50. Additional Resources • IPython notebooks from pycon 2013.

51. My info Tweet me @beckerfuffle Find me at beckerfuffle.com These slides and more @ github.com/mdbecker

Editor's Notes

Good morning everyone, My name is Michael Becker, I work in the Data Analysis and Management team at AWeber, an email marketing company in Chalfont, PA I'm also the founder of the DataPhilly Meetup group You can find me online @beckerfuffle on Twitter. At beckerfuffle.com, and I'm also mdbecker on github. I'll be posting the materials for this talk on my github.
So I want to start this talk by thanking those who came before me. None of the content from this talk is original. It's been influenced heavily by various other talks and resources around the web. This talk is based primarily on the "Machine Learning 101" tutorial from the scikit-learn documentation.
Additional thanks also to Jake Vanderplas for creating an excellent set of ipython notebooks for pycon 2013 which I've used for my code samples. This talk will only cover a subset of what's available in these resources. I recommend you have a look at those to learn more about scikit-learn. I’m not currently a contributor to the scikit-learn project or in any way affiliated with it. I’m just a very happy user.
Machine learning algorithms can figure out how to perform important tasks based on previously seen data. To illustrate this point, let's take a look at two simple machine learning tasks. This plot represents data of two types. One is colored red; the other is colored blue. A classification algorithm may be used to draw a dividing line between the two clusters of points. This task may seem simple, but it illustrates an important point. By drawing this separating line, we have created a model which can generalize to new data: if you drop another point onto the plane which is unlabeled, this model can predict whether it's a blue or a red point.

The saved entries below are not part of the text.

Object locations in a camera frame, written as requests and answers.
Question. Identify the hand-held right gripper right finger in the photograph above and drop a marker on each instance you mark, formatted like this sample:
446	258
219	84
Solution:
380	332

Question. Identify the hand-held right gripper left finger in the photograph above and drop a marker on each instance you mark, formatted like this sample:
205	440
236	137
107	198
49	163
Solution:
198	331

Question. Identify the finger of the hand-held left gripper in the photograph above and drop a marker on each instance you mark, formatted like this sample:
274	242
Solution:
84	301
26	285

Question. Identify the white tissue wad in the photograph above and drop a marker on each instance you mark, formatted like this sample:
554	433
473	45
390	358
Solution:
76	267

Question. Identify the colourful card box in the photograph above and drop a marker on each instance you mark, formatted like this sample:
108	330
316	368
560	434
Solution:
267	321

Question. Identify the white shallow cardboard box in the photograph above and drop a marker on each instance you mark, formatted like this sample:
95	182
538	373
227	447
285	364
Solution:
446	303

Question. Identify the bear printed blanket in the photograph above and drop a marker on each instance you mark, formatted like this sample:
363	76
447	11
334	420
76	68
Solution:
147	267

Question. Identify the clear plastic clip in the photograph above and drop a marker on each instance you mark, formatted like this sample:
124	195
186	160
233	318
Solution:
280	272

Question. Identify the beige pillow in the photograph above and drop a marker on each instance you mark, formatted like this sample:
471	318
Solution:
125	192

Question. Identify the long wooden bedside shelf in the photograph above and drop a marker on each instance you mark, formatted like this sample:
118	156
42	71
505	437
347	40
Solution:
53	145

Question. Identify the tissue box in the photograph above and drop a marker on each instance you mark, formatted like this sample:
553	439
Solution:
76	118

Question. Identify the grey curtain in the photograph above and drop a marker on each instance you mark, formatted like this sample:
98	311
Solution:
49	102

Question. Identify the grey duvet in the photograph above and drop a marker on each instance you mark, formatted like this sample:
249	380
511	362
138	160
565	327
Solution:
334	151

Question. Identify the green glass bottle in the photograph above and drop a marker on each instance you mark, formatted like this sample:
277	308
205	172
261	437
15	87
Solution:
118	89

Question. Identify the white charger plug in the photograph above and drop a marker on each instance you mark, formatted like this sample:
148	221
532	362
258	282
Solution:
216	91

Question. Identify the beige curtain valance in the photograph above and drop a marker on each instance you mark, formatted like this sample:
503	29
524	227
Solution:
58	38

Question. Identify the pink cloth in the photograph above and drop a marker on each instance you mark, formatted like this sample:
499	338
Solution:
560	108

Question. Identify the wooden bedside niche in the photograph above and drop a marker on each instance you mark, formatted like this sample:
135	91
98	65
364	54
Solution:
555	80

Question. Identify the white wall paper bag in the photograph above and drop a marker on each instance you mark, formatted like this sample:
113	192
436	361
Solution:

This plot shows a series of values that appear correlated. A plot like this could for example represent the prices of houses on the y axis and the square footage of those houses on the x axis. We can pretty easily fit a line to this set of data. Again, this is an example of fitting a model to data, such that the model can make generalizations about new data. The model has been learned from the training data, and can be used to predict the result of test data: we might be given an x-value (square footage), and the model would allow us to predict the y value (price). Again, this might seem like a trivial task, but it is a basic example of the type of problem you can solve with Machine Learning.
Data in scikit-learn is usually represented as a 2d-array.. The size of the array is expected to be [n_samples by n_features] n_samples refers to the number of samples: each sample is an item to process. A sample can be a document, a picture, a sound, a row in a database, or anything you can describe with a fixed set of quantitative traits. n_features refers to the number of features or distinct traits that can be used to describe each item in a quantitative manner. Features are generally real-valued, but may be boolean or discrete-valued in some cases. You have to choose your features in advance, but you can have as few or as many features as you want. Some of your features can represent traits that are relatively rare in your data set. In this case this feature would be set to zero for samples where it is not found.

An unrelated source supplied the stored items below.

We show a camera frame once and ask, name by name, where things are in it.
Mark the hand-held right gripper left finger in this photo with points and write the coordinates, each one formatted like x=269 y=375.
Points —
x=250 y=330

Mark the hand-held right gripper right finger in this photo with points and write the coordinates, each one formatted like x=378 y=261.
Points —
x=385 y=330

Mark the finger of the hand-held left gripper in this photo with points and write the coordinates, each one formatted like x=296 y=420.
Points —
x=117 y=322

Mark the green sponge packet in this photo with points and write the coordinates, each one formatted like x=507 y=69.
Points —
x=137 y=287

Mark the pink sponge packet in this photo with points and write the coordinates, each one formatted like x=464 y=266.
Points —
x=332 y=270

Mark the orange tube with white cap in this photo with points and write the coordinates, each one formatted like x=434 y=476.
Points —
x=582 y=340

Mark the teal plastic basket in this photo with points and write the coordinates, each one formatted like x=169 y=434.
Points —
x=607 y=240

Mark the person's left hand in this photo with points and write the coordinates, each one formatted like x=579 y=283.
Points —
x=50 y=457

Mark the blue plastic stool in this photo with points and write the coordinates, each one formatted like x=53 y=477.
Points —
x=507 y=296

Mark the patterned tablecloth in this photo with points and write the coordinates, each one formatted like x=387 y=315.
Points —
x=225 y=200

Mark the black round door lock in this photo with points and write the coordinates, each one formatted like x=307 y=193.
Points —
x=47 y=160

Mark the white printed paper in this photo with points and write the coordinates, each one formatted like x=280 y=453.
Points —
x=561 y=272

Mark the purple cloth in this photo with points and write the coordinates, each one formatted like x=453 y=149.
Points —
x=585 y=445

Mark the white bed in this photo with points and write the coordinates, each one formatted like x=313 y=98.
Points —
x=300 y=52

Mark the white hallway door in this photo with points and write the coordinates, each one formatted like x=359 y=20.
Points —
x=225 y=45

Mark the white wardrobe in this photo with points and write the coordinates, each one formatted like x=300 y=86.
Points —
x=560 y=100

As an example of a simple dataset, let's look at the iris dataset which comes with scikit-learn. The data consists of measurements of three different species of irises.

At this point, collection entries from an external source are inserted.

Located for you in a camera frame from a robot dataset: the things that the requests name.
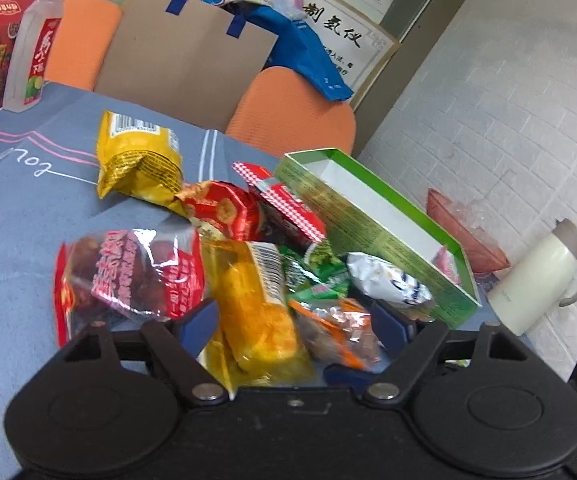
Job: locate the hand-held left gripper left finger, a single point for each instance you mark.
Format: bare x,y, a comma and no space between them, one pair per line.
199,324

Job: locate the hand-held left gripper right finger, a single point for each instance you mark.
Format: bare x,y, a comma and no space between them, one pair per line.
391,327

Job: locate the white silver snack packet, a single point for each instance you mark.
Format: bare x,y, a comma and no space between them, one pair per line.
388,280

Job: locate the orange clear snack packet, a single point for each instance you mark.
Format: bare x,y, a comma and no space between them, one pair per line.
338,330

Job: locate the yellow cake packet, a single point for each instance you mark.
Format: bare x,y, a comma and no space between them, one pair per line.
258,320

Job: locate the green and white snack packet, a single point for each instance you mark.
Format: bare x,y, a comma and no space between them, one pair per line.
326,272

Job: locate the red date packet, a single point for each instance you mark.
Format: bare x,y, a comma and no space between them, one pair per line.
128,275

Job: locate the green cardboard box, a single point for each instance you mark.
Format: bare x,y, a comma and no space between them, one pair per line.
368,225

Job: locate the red round-cracker packet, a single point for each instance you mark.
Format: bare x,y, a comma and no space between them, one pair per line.
218,207

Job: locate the red checkered snack packet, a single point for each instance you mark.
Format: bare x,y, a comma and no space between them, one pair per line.
293,210

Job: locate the yellow snack packet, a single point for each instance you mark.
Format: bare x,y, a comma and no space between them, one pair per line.
136,160

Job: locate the pink packet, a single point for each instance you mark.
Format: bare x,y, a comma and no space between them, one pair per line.
447,265

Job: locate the cream thermos jug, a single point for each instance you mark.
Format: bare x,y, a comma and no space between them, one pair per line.
530,280

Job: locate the pink bowl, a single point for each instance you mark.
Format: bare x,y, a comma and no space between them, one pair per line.
473,240

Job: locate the clear plastic wrappers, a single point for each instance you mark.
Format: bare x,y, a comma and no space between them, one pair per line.
468,212

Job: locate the orange chair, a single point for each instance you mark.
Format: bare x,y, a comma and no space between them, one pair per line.
293,110
83,40

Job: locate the blue fabric bag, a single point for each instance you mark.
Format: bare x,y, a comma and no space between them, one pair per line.
308,55

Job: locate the clear drink bottle red label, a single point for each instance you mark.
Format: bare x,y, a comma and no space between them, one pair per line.
31,55

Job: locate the calligraphy wall poster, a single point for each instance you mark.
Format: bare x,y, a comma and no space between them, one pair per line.
353,40

The data contains (4) features for each sample. Each sample represents an individual flower. For each flower the features are: sepal length sepal width petal length petal width
The iris dataset also contains the species of flower which is one of 3 classes.
scikit-learn embeds a copy of the iris data along with a helper function to load it into numpy arrays
The resulting dataset is called a “Bunch” object: you can see what's available using the method keys()
The features of the sampled flowers are stored in the data attribute of the dataset Data is a 2d array of 150 samples (by) 4 features Here we can see what an individual sample looks like
The information about the class of each sample is stored in the target attribute of the dataset While data is a 2d array...
target is a 1d array with 1 class per sample (150).
The names of the classes are stored in the target_names attribute. This can be used to convert the numerical target values to a human readable format.
The iris data has 4 features. We can’t easily visualize all 4 features plus the labels in a 2 or 3 dimensional graph. However one method for visualizing this data could be to plot two of the dimensions using a simple scatter-plot. In this plot we’ve graphed: y-axis: sepal width x-axis: sepal length The blue class seems reasonably distinct in this visualization. Unfortunately, it's hard to visually separate the green and the red classes using this technique.
Now let’s explore the different types of machine learning. Machine learning can be broken into two broad categories: supervised learning and unsupervised learning. In Supervised Learning, we have a dataset consisting of both features and labels. The task is to construct an estimator which is able to predict the label of an object given the set of features. Using our iris data as an example, we could try to predict the species of iris given a set of measurements of its flower. Supervised learning can be further broken down into two categories, classification and regression. In classification, the label is discrete, while in regression, the label is continuous. Our iris labels are discrete, there are only 3 possible values. Therefore predicting the species based on flower measurements would be a classification task.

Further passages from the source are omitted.